Here’s a suggestion…
The BoS offers up a zoning amendment that creates an exception for what is counted as impervious coverage: tennis courts, basketball courts, etc. that are available for public use (defined as owned by either the township or school district) that exists on or before the date, the zoning amendment is ratified. A possible permutation is that the first 1K square feet is exempted.
I normally don’t endorse amending the ZO based on specific facts. Like everything, there are always exceptions. For an exception, there must be some solid criteria to support such:
1. The items covered by the exception can never increase
2. Its not de-facto spot zoning because there are any number of places where this applies
3. Not likely to have an adverse impact on storm water (TESD will still have storm water issues to deal with in the parking long construction)

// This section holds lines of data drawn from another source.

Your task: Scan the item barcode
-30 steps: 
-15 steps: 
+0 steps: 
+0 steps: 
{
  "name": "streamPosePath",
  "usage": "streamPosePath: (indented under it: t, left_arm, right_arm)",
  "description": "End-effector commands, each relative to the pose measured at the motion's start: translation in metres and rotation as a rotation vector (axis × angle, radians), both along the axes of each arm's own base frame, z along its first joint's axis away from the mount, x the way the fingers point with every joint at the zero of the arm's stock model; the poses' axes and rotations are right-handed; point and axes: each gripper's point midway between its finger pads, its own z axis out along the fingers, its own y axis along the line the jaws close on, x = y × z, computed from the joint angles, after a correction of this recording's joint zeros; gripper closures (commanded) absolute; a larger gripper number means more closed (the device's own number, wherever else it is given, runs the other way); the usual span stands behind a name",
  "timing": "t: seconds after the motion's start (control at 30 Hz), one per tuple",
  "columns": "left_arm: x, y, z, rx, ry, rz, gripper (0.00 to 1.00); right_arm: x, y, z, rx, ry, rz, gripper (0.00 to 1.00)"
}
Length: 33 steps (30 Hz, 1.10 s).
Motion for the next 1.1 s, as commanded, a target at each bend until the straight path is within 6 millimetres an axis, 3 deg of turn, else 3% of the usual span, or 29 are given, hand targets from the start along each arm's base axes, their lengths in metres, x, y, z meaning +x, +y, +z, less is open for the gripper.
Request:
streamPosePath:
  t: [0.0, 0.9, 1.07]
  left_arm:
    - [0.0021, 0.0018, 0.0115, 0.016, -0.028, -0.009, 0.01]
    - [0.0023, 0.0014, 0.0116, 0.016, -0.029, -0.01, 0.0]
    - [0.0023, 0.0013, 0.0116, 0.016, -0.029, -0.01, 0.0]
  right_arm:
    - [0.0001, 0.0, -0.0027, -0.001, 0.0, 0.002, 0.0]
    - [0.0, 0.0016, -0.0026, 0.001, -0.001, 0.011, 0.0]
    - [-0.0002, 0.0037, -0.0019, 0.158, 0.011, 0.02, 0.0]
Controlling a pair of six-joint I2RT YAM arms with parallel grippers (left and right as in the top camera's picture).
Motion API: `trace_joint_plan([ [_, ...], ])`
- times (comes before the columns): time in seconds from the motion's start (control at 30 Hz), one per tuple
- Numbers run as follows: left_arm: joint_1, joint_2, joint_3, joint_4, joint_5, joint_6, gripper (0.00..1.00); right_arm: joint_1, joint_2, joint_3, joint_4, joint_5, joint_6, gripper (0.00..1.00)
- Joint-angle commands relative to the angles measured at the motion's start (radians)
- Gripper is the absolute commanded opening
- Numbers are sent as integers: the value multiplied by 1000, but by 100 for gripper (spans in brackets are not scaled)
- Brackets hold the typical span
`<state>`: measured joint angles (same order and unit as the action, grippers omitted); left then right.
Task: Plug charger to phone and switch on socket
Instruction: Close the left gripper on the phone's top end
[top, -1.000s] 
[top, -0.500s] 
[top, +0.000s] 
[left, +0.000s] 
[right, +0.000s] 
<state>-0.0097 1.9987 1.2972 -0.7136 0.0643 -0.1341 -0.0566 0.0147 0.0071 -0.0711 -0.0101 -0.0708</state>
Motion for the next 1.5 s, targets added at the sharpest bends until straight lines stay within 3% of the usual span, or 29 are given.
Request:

4. There is a strong public policy argument in retaining recreational facilities
I don’t think you will get much, if any push back on this. Is it legal? That’s up to you guys to figure out. In my opinion, this is not objectionable, unlike the recent C-1 amendment. The school district is not just any ordinary landowner.
Baring this, there is no way to keep the courts and build the additional parking. There are no legal grounds to grant a variance.
There’s an old saying that bad facts make bad law. In this case, bad facts sometimes require us to re-visit the law. In 1,000 cases, there may be one time when we should do that. I think this is one of those times. The change is very limited and is in keeping with public policy and finally, no material adverse impacts to storm water. The school district should hot have to choose between courts that have been there for 40+ years and the need to add much needed parking.
Although there were follow-up emails sent, to date no one has responded to Mr. Petersen’s suggestion. The four people receiving Petersen’s email (Kichline, Buraks, Donohue and Roos) are all attorneys and therefore presumably understand the standard required by the Municipalities Planning Code for the Zoning Hearing Board to issue a variance. In fact, if memory serves me, Michelle Kichline served on the ZHB before her election to the Board of Supervisors. Considering the legalities of the MPC, why should the School District bother to submit a variance application? If not economic hardship, on what grounds is the School District seeking a variance?
Even if the Township reduces the fees to the School District, there are professional costs (legal, architectural) involved with the ZHB variance application. Why not consider a zoning amendment – the tennis courts are saved and the parking lot is expanded. Looks like a win-win for the Township, the School District and the residents who use the tennis courts!
Note: I am sending this article to Kichline, Buraks, Donohue and Roos asking them to comment directly to me on (1) the grounds for the ZHB to issue a variance to the School District and (2) the consideration of a zoning amendment. Their responses will be posted on Community Matters.